The Newfoundland and Labrador government is considering hiring more hospital technicians to help pharmacists with workloads that have been described as overwhelming.

Hospital-based pharmacists launched a three-week campaign last Thursday that will involve limits on forced overtime and, eventually, caps on the numbers of chemotherapy preparations they will prepare each hour.

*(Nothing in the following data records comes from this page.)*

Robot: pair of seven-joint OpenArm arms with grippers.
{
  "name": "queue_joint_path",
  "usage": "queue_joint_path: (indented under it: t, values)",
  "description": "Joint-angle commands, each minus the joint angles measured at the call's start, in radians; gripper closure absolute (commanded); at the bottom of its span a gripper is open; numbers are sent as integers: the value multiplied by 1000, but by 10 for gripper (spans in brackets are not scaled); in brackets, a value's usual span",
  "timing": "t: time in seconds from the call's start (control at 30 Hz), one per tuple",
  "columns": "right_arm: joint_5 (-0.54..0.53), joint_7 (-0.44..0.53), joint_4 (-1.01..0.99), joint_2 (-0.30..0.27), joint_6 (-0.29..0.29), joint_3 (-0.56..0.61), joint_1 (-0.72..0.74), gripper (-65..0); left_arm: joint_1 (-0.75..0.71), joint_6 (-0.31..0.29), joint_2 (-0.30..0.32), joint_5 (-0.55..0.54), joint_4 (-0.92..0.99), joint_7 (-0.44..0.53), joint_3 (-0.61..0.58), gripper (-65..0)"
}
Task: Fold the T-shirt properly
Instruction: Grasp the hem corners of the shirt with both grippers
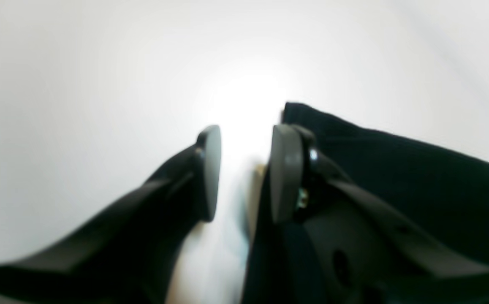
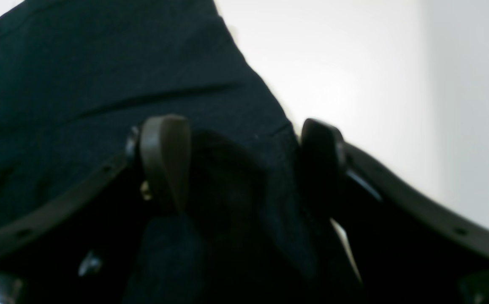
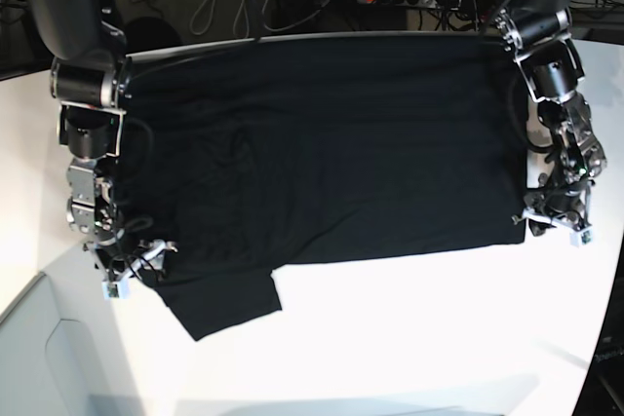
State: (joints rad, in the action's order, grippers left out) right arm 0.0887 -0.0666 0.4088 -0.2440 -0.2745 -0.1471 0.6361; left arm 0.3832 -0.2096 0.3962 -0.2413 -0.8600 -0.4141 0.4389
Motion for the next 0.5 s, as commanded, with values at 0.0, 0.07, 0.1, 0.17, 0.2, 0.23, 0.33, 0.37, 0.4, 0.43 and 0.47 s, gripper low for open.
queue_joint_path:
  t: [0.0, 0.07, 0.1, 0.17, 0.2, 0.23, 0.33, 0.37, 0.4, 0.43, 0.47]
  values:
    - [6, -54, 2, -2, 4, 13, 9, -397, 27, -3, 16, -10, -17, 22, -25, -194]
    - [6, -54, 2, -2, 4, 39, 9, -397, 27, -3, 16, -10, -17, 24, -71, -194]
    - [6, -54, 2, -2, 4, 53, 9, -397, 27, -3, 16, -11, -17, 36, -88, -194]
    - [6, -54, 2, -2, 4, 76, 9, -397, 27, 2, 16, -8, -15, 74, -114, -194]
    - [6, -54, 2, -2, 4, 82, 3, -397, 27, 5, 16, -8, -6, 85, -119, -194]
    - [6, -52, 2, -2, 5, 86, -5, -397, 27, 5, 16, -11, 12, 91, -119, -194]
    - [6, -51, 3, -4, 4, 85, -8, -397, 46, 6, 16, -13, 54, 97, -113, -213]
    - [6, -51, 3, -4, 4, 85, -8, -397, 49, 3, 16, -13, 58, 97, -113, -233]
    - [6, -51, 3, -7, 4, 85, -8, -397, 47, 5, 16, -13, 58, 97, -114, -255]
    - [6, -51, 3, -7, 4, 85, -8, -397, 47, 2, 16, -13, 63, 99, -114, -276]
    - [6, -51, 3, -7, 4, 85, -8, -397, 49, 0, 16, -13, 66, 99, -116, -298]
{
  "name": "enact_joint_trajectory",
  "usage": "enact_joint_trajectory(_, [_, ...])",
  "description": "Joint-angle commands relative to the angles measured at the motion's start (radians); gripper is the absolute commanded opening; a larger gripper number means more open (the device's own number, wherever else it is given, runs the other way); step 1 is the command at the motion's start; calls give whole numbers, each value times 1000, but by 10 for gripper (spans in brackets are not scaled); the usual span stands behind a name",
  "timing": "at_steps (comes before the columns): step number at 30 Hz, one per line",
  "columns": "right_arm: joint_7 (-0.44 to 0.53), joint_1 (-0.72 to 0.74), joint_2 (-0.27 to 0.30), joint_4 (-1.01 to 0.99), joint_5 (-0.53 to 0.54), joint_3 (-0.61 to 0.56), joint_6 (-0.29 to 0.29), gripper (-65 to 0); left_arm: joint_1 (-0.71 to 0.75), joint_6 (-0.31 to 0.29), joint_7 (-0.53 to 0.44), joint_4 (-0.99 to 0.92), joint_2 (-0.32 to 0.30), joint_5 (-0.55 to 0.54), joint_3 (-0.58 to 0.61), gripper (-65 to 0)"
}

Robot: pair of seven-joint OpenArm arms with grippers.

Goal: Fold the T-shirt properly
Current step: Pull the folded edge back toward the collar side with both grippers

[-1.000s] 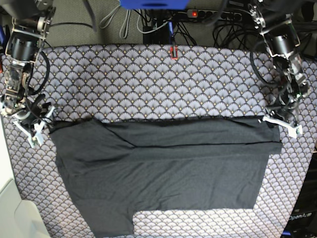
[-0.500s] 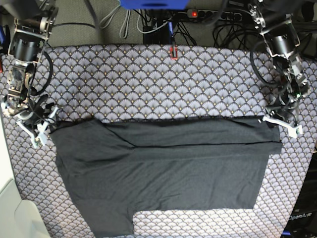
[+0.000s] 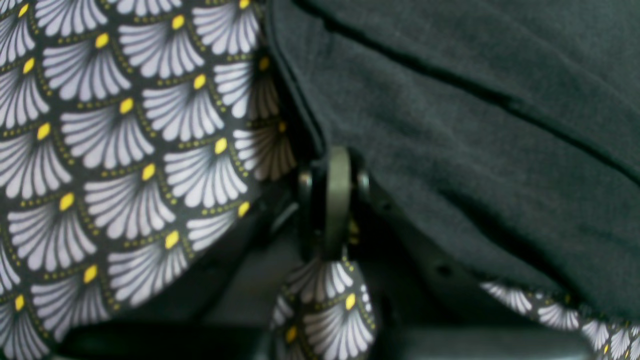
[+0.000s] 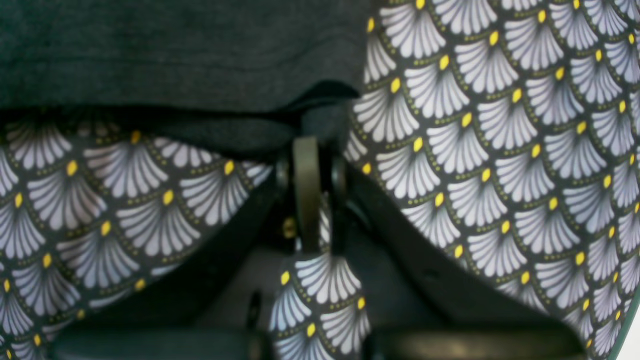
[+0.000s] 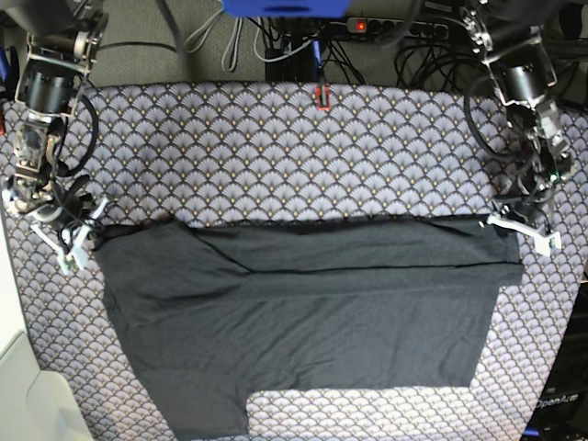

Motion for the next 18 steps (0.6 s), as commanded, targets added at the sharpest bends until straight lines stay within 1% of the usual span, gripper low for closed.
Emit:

Tom Osborne says the government is not disputing claims of excessive workloads from hospital pharmacists.
Tom Osborne says the government is not disputing claims of excessive workloads from hospital pharmacists.
(CBC)
Health Minister Tom Osborne said the government is working on ways to recruit and retain pharmacists, and will also look at ways to take work off pharmacists' shoulders.

"I'm not disputing the concerns of the pharmacists at all," Osborne told CBC News.

"Obviously, if the pharmacists feel that they require more time to prepare the chemo cocktails and so on, that is something that certainly has to be looked at."

The pharmacists, represented by the Association of Allied Health Professionals, say government and health boards have been unable to fill vacancies because pay rates are significantly lower than national averages, and workloads have been climbing.

The association says pharmacists typically make twice as many chemotherapy preparations as the six suggested in clinical guidelines. Some pharmacists, the association said, make as many as 20 per hour.

Osborne said extra technical staff might help.

"That is part of the reason we're now looking at helping by adding some technicians and looking at where those technicians are needed," he said.

As part of their job action, the pharmacists want the province to share in any liability for any mistakes that are made.

Eastern Health, the largest regional health authority in Newfoundland and Labrador and which manages the provincial cancer care agency, says it has contingency plans in place for the pharmacists' job action.